Give the data below again exactly as written, without its pictures.

════════════════════

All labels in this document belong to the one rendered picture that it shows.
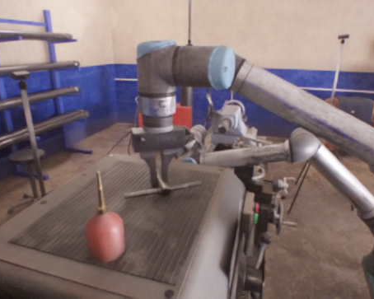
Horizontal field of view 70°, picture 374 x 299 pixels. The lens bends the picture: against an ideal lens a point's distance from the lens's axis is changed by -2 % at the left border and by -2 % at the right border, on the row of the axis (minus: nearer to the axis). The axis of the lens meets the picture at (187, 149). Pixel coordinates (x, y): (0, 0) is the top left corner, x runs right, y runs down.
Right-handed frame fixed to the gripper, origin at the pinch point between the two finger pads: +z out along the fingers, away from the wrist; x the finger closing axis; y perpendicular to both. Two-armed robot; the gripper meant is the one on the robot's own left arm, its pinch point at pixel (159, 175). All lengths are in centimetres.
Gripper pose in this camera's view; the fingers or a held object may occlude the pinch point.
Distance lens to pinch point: 73.6
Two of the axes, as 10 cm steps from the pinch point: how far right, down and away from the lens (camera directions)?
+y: 3.1, 3.4, -8.9
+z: -0.1, 9.4, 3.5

════════════════════

▶ _Your response_
All labels in this document belong to the one rendered picture that it shows.
Horizontal field of view 70°, picture 374 x 299 pixels. The lens bends the picture: against an ideal lens a point's distance from the lens's axis is changed by -2 % at the left border and by -2 % at the right border, on the row of the axis (minus: nearer to the axis). The axis of the lens meets the picture at (187, 149). Pixel coordinates (x, y): (0, 0) is the top left corner, x runs right, y runs down.
Right-handed frame fixed to the gripper, origin at the pinch point between the two finger pads: +z out along the fingers, away from the wrist; x the finger closing axis; y perpendicular to both. Two-armed robot; the gripper meant is the one on the robot's own left arm, its pinch point at pixel (159, 175). All lengths are in centimetres.
Gripper pose in this camera's view; the fingers or a held object may occlude the pinch point.
Distance lens to pinch point: 73.6
Two of the axes, as 10 cm steps from the pinch point: how far right, down and away from the lens (camera directions)?
+y: 3.1, 3.4, -8.9
+z: -0.1, 9.4, 3.5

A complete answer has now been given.